* _Required action_
Up to and including the line with "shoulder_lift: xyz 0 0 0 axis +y", return every line from the start of the entries below exactly.

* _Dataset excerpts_
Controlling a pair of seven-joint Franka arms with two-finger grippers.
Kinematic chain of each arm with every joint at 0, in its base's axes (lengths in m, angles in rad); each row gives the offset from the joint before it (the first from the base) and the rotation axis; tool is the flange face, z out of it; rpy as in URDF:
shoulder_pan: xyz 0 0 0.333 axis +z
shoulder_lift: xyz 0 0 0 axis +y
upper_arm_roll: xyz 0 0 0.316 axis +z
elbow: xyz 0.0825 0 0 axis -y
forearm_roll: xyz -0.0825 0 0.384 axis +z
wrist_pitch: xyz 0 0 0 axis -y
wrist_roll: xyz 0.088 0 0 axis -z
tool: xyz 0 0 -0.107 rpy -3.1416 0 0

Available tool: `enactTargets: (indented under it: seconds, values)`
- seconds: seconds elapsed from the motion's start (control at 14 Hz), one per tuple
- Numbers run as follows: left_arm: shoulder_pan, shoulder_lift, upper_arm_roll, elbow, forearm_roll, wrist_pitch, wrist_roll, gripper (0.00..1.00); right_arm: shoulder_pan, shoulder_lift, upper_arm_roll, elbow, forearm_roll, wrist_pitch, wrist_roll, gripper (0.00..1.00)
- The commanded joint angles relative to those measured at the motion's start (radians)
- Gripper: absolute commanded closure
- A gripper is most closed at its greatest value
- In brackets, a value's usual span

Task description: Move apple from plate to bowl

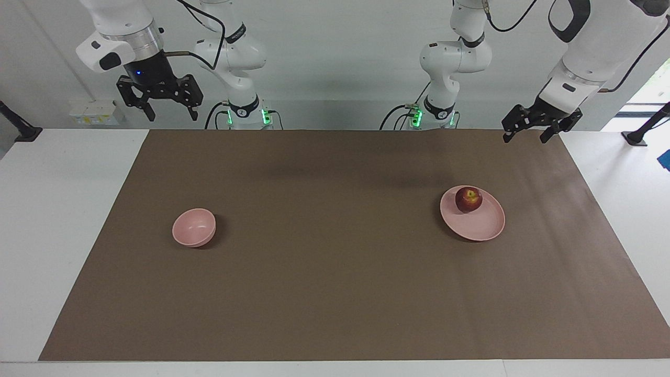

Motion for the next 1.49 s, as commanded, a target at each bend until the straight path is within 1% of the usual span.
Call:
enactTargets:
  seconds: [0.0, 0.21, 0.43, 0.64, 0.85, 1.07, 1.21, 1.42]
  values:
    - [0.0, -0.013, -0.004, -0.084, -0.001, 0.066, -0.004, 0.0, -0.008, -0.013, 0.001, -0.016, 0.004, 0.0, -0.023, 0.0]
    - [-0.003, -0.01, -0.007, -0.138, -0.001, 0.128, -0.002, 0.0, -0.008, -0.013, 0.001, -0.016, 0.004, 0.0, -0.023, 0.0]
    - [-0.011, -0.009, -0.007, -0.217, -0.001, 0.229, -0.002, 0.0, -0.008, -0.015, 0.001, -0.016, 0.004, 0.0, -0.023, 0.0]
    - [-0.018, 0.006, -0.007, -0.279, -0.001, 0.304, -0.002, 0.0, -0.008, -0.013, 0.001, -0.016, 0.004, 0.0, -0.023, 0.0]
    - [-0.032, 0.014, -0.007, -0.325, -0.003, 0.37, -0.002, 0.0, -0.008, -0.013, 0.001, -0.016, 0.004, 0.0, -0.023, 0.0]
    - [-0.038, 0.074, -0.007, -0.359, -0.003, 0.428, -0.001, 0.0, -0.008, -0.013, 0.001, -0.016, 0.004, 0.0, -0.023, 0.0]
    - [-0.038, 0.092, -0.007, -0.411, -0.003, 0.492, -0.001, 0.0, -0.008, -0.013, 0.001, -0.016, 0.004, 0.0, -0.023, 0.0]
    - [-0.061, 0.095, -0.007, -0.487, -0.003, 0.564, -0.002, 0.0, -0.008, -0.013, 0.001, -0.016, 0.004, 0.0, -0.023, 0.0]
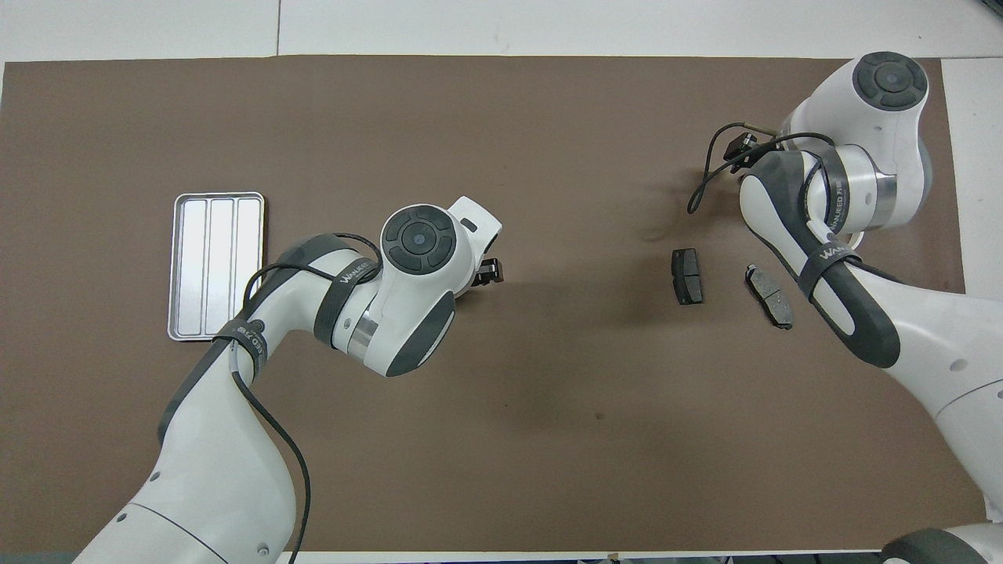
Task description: Pick bearing gear from pile to tray
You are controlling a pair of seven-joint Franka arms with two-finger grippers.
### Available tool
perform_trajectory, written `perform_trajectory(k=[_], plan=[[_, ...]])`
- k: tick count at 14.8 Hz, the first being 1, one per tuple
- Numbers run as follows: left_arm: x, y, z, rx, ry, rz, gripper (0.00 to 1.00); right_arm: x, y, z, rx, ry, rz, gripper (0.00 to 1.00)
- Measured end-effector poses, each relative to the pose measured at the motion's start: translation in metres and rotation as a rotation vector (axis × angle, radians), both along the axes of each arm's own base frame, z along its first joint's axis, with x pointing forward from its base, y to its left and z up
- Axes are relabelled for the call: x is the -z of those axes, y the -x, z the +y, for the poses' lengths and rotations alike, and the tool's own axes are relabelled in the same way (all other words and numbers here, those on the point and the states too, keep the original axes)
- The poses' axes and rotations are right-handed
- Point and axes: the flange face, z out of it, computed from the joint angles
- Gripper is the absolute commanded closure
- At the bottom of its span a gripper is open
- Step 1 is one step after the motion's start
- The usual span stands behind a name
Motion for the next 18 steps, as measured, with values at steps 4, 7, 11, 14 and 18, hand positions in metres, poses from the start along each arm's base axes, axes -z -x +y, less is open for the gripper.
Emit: perform_trajectory(k=[4, 7, 11, 14, 18], plan=[[0.011, 0.018, -0.008, 0.008, -0.017, 0.023, 0.00, 0.016, -0.003, 0.000, -0.003, -0.004, -0.015, 0.22], [0.012, 0.017, -0.006, 0.005, -0.019, 0.023, 0.21, 0.015, -0.004, 0.001, -0.004, -0.005, -0.018, 0.48], [0.010, 0.008, 0.002, -0.008, -0.010, 0.004, 0.32, 0.011, -0.005, 0.006, -0.008, -0.012, -0.026, 0.81], [0.010, 0.004, 0.007, -0.016, -0.005, -0.004, 0.55, 0.009, -0.005, 0.006, -0.001, -0.020, -0.028, 1.00], [0.010, 0.005, 0.007, -0.027, -0.001, -0.009, 1.00, 0.009, -0.005, 0.006, -0.001, -0.019, -0.026, 1.00]])
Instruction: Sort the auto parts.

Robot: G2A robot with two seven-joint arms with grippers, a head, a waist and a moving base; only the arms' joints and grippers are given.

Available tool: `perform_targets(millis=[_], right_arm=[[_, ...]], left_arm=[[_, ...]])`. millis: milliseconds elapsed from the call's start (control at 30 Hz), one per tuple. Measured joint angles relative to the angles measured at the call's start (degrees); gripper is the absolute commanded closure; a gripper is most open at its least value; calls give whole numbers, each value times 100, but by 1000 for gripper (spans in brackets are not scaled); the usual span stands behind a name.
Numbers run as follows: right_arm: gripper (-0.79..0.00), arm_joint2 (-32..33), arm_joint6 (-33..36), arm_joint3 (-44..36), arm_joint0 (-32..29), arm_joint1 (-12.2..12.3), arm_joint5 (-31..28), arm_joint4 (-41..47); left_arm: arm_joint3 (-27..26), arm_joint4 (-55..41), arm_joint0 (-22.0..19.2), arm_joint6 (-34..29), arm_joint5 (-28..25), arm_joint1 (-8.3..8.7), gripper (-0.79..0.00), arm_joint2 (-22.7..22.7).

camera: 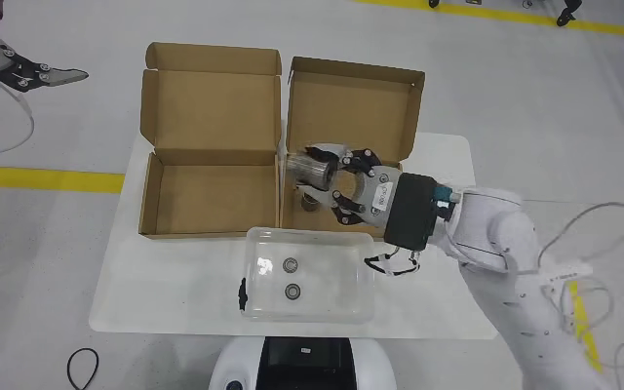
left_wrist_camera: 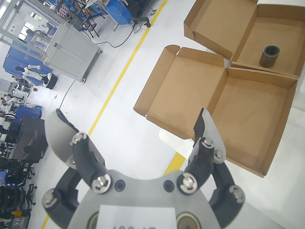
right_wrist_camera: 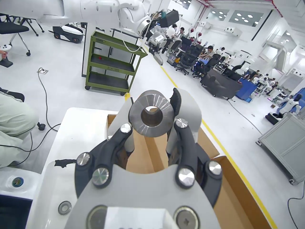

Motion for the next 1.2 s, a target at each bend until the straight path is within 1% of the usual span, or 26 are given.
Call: perform_targets(millis=[300, 733, 1200], right_arm=[[0, 197, 71, -185, 203, -9, 88, 357], [0, 292, 80, -164, 172, -5, 57, 351], [0, 309, 111, 111, -493, 41, 123, -65]], left_arm=[[0, 0, 0, 0, 0, 0, -785, 0], [0, 0, 0, 0, 0, 0, -785, 0], [0, 0, 0, 0, 0, 0, -785, 0]])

* _Result of this exercise_
Controlling a pair of seven-joint Franka arms with two-finger grippers.
Kinematic chain of each arm with every joint at 0, in its base's axes (lengths in m, angles in rad); each row gives the offset from the joint before it (the first from the base) and the rotation axis; tool is the flange face, z out of it; rpy as in URDF:
shoulder_pan: xyz 0 0 0.333 axis +z
shoulder_lift: xyz 0 0 0 axis +y

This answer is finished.